● Exercise instructions
Your task is to work out how many lines in the data include the word "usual". Reply with the number alone.

──────── Extracted information

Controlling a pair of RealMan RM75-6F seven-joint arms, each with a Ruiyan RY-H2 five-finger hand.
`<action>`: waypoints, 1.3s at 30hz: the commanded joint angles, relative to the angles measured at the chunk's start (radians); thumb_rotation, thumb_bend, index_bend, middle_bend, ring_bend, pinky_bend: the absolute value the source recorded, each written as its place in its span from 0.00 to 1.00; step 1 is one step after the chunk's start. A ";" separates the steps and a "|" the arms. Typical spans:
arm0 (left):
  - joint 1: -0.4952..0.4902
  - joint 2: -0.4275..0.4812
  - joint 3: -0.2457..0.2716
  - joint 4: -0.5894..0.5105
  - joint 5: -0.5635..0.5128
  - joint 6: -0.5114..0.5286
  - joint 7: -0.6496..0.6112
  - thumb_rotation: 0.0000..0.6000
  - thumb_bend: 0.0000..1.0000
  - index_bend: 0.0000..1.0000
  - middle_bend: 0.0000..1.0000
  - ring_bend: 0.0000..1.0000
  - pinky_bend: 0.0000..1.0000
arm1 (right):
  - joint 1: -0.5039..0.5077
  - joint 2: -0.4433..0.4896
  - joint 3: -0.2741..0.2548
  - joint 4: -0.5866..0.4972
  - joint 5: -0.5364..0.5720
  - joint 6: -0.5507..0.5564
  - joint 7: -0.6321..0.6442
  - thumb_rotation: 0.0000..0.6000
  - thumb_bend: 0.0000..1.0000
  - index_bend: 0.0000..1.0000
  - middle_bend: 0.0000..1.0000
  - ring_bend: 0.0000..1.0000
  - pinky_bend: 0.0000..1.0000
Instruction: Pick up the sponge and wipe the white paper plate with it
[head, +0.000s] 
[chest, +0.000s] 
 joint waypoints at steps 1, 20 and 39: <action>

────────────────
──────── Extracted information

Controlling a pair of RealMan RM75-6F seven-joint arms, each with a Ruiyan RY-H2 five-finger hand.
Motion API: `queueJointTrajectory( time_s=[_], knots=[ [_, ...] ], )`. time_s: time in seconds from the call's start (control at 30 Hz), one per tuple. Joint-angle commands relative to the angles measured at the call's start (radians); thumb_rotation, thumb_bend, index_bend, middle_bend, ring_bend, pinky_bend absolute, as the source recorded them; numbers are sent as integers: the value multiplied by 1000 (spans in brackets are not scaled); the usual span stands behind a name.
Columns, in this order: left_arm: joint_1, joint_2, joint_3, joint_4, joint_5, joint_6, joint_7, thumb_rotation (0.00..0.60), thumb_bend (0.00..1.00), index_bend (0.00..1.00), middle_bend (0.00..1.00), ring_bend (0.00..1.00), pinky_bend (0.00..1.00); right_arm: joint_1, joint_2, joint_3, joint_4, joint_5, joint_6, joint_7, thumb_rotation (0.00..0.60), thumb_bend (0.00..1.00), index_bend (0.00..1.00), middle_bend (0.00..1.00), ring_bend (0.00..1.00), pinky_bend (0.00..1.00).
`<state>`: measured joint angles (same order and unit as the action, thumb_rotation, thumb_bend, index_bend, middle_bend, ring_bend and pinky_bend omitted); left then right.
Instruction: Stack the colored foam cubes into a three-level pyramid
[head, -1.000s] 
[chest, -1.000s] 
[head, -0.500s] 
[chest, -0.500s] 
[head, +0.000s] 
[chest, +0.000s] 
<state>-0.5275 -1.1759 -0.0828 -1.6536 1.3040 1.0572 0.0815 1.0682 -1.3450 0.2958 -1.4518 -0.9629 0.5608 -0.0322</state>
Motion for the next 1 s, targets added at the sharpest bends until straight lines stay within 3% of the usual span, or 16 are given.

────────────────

● Solution
2